Patchwork sstate.bbclass: preserve time when unstaging files

login
register
mail settings
Submitter Enrico Scholz
Date Oct. 29, 2012, 3:11 p.m.
Message ID <1351523465-26489-1-git-send-email-enrico.scholz@sigma-chemnitz.de>
Download mbox | patch
Permalink /patch/38665/
State New
Headers show

Comments

Enrico Scholz - Oct. 29, 2012, 3:11 p.m.
When packages are recreated after a 'bitbake -c clean', files will get
wrong date because tar has been invoked with the '-m' option.

Correct timestamps are useful for bug hunting and there are better
ways (e.g. using of ntp) than using '-m'.

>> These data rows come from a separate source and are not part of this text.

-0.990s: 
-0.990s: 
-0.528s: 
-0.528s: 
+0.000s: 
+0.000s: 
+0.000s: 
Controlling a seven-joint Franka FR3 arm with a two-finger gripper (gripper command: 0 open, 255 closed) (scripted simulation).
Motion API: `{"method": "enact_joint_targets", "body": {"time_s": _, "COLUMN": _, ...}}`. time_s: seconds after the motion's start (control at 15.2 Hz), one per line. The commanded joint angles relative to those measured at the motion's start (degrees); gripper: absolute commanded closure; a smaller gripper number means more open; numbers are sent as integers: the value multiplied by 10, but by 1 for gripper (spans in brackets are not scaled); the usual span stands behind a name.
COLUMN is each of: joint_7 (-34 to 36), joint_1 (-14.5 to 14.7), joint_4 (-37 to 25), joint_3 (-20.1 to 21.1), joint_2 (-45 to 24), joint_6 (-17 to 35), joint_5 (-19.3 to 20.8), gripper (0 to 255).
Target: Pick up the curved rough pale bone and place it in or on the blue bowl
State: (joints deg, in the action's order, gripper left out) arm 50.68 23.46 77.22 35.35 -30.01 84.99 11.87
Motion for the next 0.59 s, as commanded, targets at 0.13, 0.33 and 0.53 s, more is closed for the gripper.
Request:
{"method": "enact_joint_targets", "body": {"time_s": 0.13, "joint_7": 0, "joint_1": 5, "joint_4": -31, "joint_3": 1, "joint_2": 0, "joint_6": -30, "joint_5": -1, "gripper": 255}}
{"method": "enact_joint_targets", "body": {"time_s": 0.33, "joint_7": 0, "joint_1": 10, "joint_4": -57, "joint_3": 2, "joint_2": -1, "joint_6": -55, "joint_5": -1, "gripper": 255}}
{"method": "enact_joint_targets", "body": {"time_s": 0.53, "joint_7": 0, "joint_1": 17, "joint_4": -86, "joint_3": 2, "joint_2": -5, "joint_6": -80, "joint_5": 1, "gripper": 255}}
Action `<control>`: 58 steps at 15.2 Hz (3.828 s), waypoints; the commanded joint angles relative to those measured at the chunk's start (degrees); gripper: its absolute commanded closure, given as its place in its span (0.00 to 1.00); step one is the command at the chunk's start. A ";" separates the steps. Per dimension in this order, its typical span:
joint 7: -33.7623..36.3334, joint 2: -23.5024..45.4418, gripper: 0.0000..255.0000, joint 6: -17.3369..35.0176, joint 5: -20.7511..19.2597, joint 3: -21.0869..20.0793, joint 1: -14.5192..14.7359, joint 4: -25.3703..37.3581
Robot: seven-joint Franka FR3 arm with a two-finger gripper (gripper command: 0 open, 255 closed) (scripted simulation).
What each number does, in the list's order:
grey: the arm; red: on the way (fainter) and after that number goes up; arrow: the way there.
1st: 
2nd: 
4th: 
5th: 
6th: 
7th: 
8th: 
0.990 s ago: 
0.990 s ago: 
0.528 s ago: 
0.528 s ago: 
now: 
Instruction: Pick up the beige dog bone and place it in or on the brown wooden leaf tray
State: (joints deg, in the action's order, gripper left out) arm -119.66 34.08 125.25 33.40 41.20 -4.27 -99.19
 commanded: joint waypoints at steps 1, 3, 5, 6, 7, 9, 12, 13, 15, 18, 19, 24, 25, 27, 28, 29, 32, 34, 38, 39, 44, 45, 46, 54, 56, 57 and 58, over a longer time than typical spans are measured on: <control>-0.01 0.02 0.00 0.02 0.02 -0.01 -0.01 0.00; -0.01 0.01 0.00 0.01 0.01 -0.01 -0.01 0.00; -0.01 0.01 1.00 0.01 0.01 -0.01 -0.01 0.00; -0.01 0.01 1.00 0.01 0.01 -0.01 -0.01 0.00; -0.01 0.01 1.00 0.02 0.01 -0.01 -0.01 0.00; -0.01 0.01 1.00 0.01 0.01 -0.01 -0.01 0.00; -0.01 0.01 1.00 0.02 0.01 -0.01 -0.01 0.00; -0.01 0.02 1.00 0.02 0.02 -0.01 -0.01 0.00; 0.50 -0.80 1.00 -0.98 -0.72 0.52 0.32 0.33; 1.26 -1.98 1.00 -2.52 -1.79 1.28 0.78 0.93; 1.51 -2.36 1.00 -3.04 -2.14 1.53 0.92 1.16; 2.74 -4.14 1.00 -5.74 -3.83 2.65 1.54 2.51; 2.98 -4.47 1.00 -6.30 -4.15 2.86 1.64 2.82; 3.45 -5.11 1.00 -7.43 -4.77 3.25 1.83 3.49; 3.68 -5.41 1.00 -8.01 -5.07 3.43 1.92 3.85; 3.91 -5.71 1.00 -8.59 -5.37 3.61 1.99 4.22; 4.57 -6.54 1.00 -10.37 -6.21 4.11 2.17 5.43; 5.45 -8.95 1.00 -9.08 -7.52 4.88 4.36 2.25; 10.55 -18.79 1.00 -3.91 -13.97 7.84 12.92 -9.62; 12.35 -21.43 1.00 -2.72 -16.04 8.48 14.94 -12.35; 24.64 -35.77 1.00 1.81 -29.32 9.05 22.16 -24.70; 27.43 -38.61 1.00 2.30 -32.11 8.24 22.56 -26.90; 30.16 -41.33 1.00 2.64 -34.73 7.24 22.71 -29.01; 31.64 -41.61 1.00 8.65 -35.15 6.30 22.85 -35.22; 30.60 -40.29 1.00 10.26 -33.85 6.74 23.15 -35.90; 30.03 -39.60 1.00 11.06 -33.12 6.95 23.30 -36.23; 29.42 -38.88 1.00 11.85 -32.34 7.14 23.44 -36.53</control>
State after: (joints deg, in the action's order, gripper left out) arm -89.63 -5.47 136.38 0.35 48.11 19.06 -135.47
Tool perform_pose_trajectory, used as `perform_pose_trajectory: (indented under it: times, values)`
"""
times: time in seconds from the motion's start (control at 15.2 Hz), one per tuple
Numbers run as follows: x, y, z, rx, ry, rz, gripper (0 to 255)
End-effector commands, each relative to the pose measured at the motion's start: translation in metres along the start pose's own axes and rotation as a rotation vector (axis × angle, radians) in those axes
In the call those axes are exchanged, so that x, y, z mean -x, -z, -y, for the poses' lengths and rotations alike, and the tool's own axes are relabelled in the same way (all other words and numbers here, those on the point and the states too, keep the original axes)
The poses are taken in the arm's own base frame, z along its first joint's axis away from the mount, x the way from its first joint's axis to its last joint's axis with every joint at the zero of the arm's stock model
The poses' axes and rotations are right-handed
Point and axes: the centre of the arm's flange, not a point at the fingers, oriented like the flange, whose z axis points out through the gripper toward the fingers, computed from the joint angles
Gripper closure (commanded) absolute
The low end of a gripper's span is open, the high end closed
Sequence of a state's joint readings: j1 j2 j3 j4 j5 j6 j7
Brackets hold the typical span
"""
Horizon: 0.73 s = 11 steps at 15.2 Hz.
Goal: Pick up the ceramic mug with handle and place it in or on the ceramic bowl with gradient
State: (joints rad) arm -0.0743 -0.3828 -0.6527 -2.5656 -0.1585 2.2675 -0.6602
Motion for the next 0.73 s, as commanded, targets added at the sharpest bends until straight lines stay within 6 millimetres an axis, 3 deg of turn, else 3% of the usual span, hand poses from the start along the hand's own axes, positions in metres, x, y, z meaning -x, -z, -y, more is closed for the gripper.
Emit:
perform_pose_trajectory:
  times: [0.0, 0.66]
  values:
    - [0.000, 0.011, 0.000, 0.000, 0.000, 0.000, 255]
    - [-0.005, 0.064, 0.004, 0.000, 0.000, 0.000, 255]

Signed-off-by: Enrico Scholz <enrico.scholz@sigma-chemnitz.de>
---
 meta/classes/sstate.bbclass | 2 +-
 1 file changed, 1 insertion(+), 1 deletion(-)
Richard Purdie - Oct. 29, 2012, 4:11 p.m.
On Mon, 2012-10-29 at 16:11 +0100, Enrico Scholz wrote:
> When packages are recreated after a 'bitbake -c clean', files will get
> wrong date because tar has been invoked with the '-m' option.
> 
> Correct timestamps are useful for bug hunting and there are better
> ways (e.g. using of ntp) than using '-m'.
> 
> Signed-off-by: Enrico Scholz <enrico.scholz@sigma-chemnitz.de>
> ---
>  meta/classes/sstate.bbclass | 2 +-
>  1 file changed, 1 insertion(+), 1 deletion(-)
> 
> diff --git a/meta/classes/sstate.bbclass b/meta/classes/sstate.bbclass
> index cbb14e1..d7c4e11 100644
> --- a/meta/classes/sstate.bbclass
> +++ b/meta/classes/sstate.bbclass
> @@ -551,7 +551,7 @@ sstate_create_package () {
>  sstate_unpack_package () {
>  	mkdir -p ${SSTATE_INSTDIR}
>  	cd ${SSTATE_INSTDIR}
> -	tar -xmvzf ${SSTATE_PKG}
> +	tar -xvzf ${SSTATE_PKG}
>  }
>  
>  # Need to inject information about classes not in the global configuration scope

This is a revert of:

http://git.yoctoproject.org/cgit.cgi/poky/commit/?id=2d89cff42af2bb0049224bfaaebaa2b21966169f

where the option was added deliberately to deal with time mismatch
between autobuilders which was causing real world bugs.

Cheers,

Richard
Enrico Scholz - Oct. 29, 2012, 4:24 p.m.
Richard Purdie <richard.purdie@linuxfoundation.org> writes:

>> When packages are recreated after a 'bitbake -c clean', files will get
>> wrong date because tar has been invoked with the '-m' option.
>> 
>> Correct timestamps are useful for bug hunting and there are better
>> ways (e.g. using of ntp) than using '-m'.
>
> This is a revert of:
>
> http://git.yoctoproject.org/cgit.cgi/poky/commit/?id=2d89cff42af2bb0049224bfaaebaa2b21966169f
>
> where the option was added deliberately to deal with time mismatch
> between autobuilders which was causing real world bugs.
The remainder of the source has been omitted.